1 breathing in, 1 breathing out

2 breathing in, 2 breathing out

3 breathing in, 3 breathing out

10 breathing in, 10 breathing out

I don’t go past 10 in one set. Then I chill a bit. Then I repeat another set of 10 breaths. It can be surprisingly difficult to get to 10 breaths without being distracted! That’s OK – start again.

The first step is learning to settle. That one aspect of mediation is enough. They tell me that there is more. I might get there, I might not.

Resist the urge to progress or go longer (this is very difficult).

After a few months of daily practice, you might find that you have the ability to focus on a topic and see more clearly. I’m only at this stage occasionally. What I’m mostly doing is learning not to hold onto situations, or seek to impose my desired outcome on a situation, or person.

If you are dealing with death, pain, anger, trauma… the first phase will help you release that, rather than retaining it inside to be released into your family. 

In addition to your service as a physician, you do a great service to your community by releasing the suffering around you without transmitting it to others. I think that’s what eastern philosophy means when they refer to “burning karma.” Strong emotions have to be released, or we will transmit them as part of our legacy.


This book explains meditation through the eyes of an athlete

I read the first part when I started meditating and read the second part when I felt that I had a basic understanding of Phase One. I haven’t finished the book as I don’t think I know enough about meditation, yet, to understand part three and beyond.

Ten minutes a day, as many days as you can. Commit to 30 days. You’ll notice a difference. After the 30 days, you’ll notice a clear difference in mood if you skip a few days. I’ve started AM/PM sessions and it’s helping. Of course, dropping most sources of news (other than The Onion) might also be helping to clear my mind.

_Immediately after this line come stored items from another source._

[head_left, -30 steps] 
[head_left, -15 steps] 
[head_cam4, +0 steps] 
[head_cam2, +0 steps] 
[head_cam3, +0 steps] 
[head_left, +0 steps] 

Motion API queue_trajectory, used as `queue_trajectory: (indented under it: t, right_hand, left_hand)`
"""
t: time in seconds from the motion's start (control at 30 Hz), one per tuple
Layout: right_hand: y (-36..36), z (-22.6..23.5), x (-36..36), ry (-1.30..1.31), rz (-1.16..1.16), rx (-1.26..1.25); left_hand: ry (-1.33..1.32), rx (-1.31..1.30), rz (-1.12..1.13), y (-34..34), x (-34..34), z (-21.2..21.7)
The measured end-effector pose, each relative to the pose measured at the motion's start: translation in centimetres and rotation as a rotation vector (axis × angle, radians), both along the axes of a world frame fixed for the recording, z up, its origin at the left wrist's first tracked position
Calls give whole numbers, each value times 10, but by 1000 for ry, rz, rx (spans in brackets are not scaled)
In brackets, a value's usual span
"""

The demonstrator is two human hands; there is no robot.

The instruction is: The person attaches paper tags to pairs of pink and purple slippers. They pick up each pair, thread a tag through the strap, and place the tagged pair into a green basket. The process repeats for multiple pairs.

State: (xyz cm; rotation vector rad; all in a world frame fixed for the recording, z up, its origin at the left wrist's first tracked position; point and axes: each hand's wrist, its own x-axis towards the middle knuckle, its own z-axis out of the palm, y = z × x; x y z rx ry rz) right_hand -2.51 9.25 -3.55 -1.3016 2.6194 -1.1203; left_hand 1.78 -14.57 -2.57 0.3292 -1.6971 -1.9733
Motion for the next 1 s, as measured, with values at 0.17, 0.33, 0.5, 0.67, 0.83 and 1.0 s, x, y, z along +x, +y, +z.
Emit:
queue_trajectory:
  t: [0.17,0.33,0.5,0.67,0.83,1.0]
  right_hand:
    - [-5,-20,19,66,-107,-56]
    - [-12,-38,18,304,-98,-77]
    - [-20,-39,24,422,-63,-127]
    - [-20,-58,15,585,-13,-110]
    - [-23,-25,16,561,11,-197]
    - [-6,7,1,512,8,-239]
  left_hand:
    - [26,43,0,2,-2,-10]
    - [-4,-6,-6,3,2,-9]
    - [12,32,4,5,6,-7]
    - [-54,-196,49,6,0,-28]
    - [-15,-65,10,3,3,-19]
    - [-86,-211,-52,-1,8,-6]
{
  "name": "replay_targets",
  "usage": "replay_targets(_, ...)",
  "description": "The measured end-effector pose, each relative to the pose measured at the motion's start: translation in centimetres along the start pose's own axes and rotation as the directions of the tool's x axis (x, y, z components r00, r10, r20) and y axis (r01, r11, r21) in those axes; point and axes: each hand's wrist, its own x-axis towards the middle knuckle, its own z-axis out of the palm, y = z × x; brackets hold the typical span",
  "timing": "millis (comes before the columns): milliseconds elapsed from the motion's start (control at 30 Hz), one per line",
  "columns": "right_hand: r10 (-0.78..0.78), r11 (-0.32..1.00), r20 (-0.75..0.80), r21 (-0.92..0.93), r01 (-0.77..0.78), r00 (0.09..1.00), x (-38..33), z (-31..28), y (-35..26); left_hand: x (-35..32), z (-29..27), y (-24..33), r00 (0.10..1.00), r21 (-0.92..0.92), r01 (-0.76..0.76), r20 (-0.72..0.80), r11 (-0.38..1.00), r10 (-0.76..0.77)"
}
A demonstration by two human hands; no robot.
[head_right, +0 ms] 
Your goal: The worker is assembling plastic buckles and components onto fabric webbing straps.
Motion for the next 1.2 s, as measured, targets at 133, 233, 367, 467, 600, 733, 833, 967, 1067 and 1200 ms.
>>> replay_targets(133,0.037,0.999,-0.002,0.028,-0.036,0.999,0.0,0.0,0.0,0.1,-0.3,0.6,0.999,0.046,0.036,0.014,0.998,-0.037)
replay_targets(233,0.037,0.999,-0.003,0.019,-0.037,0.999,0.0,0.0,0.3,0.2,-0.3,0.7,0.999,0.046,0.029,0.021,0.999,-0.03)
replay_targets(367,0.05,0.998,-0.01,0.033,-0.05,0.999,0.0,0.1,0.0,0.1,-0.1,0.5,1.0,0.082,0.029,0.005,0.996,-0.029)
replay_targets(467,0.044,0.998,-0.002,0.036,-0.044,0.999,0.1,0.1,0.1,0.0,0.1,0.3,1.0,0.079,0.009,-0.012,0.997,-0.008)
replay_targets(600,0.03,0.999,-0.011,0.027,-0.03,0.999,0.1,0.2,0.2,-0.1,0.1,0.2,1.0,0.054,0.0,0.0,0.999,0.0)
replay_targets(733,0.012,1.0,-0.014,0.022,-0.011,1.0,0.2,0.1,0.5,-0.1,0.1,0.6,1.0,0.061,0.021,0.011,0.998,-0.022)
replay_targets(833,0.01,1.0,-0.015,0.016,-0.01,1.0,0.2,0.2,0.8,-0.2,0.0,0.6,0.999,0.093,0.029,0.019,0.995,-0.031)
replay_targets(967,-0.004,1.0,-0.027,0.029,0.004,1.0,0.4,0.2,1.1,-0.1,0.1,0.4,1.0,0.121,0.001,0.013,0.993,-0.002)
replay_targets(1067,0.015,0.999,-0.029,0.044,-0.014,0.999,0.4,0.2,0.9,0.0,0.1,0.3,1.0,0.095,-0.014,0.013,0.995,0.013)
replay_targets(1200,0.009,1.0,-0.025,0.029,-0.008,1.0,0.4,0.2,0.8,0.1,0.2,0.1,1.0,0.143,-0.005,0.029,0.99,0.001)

Mediation gave me an awareness that I was filling myself with noise that had nothing to do with the key decisions of my life.


Running and Meditation

One of the benefits of shifting my life away from chasing race results, and money, has been increased time for reading great books. The three themes I’ve been enjoying are biography, philosophy (Old Path White Clouds; Beyond Religion) and behavioral psychology (Thinking, Fast and Slow).

When I attended the class on contemplative parenting, the teacher mentioned a book on running and meditation. I’ve often felt that exercise is the closest that I get to prayer – so I bought a copy of the book to see what I could learn.

The book makes an interesting observation that exercise doesn’t settle the mind; it merely exhausts the mind. Specifically, the author notes that exercise is episodic in the nature of the assistance it provides, while meditation is cumulative in the benefits it provides (each session building upon previous work). All the explanations, tips and stories are shared in the context of athletic training, which made it easy for me to relate.

I’ve noticed that my daughter tends to copy me and, at three, the #1 issue she’s facing is learning to direct her energy into feelings other than anxiety. When she gets excited, she is frequently overwhelmed. Given that she likes to copy me, and is educated by folks that meditate daily, I figured that learning about mediation might benefit us both. At a minimum, meditation could become a useful back-up plan in case circumstances limit my ability to exhaust my mind!

I’m approaching it like I was coaching myself to my first ever 10K; daily short-duration sessions with very modest expectations.

If you’re an athlete searching for serenity then the book (Running with the Mind of Meditation) may interest.